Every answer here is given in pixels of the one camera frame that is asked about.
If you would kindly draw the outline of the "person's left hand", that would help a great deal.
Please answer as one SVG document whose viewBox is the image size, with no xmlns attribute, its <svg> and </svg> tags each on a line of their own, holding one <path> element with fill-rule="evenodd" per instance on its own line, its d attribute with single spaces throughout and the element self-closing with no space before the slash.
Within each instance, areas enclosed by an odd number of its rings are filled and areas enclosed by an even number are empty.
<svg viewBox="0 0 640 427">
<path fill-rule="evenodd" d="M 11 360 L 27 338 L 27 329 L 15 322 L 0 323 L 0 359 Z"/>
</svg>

Action item:
Restate word for word the entries above from the line with "If you would" through the line with "Please answer as", inclusive, leaving out everything else.

Completed exercise:
If you would kindly draw the outline of the "person's left hand", that would help a great deal.
Please answer as one SVG document whose viewBox is the image size, with no xmlns attribute, its <svg> and </svg> tags each on a line of their own, holding one <path> element with fill-rule="evenodd" per instance on its own line, its d attribute with single spaces throughout and the element self-closing with no space before the slash.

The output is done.